This program is fundamental for beginners learning number systems, understanding how computers represent numbers internally, and preparing for more advanced topics in computer science, digital systems, and low-level programming in C++ programs.

Let us now understand every line and the components of the above program.

Note: To write and run C++ programs, you need to set up the local environment on your computer. Refer to the complete article Setting up C++ Development Environment. If you do not want to set up the local environment on your computer, you can also use online IDE to write and run your C++ programs.

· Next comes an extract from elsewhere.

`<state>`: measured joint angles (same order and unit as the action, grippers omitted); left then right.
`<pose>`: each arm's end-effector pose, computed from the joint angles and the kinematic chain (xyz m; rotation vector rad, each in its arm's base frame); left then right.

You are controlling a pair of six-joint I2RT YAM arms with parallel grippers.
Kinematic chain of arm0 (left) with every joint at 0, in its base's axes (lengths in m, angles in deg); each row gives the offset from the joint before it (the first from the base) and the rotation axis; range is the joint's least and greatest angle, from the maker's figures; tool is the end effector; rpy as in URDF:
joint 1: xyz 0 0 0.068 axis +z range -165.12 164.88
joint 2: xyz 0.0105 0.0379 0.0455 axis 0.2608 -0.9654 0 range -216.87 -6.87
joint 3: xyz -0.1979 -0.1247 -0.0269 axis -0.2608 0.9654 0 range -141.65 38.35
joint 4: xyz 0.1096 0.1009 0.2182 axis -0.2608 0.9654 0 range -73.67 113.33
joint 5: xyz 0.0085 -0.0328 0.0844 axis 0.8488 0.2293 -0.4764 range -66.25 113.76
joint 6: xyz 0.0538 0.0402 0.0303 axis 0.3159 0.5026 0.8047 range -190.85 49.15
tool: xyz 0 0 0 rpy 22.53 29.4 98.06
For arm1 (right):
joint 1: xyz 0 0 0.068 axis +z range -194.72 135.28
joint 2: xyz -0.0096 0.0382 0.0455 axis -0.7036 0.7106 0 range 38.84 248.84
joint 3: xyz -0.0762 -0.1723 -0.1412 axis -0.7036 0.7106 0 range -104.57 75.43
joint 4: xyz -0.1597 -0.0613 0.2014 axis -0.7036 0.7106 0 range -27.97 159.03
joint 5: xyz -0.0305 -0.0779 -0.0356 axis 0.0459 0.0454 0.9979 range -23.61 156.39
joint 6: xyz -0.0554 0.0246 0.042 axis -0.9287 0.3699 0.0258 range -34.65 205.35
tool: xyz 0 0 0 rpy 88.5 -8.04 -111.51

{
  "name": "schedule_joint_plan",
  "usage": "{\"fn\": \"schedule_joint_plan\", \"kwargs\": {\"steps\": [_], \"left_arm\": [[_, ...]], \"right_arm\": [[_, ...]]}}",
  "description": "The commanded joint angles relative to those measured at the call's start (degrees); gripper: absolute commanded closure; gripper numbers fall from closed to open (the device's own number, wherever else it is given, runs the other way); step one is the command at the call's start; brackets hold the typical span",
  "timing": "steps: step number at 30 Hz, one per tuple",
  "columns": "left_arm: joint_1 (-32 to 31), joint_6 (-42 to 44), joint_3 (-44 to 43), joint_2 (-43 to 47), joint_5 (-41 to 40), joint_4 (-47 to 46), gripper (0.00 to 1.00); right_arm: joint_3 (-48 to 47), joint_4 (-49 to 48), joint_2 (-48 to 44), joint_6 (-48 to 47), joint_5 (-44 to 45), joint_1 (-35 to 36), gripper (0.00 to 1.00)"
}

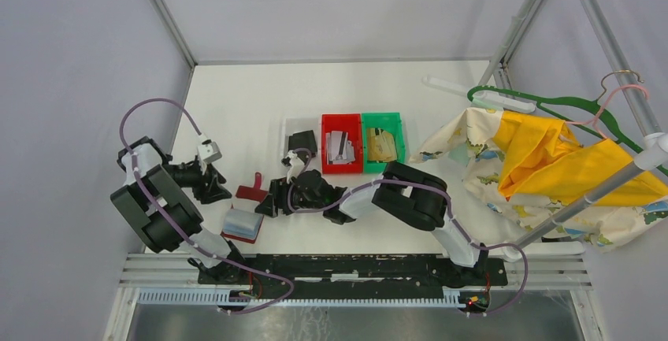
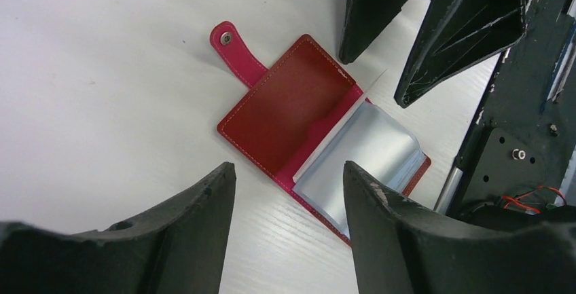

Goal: Take the credit cards out of the card holder
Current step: Pick up the card holder from the corner of the board.

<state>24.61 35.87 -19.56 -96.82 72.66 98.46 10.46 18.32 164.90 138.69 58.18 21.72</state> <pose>0.1950 0.1017 0.1535 1.0945 2.0641 -0.7817 0.1734 0.4195 0.0671 -0.3649 2.1648 1.4728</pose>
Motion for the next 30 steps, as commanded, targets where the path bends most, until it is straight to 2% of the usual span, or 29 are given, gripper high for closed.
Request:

Practical Learning Notes for Convert Decimal to Binary

This C++ program is part of the "Advanced Number Programs" topic and is designed to help you build real problem-solving confidence, not just memorize syntax. Start by understanding the goal of the program in plain language, then trace the logic line by line with a custom input of your own. Once you can predict the output before running the code, your understanding becomes much stronger.

A reliable practice pattern is to run the original version first, then modify only one condition or variable at a time. Observe how that single change affects control flow and output. This deliberate style helps you understand loops, conditions, and data movement much faster than copying full solutions repeatedly.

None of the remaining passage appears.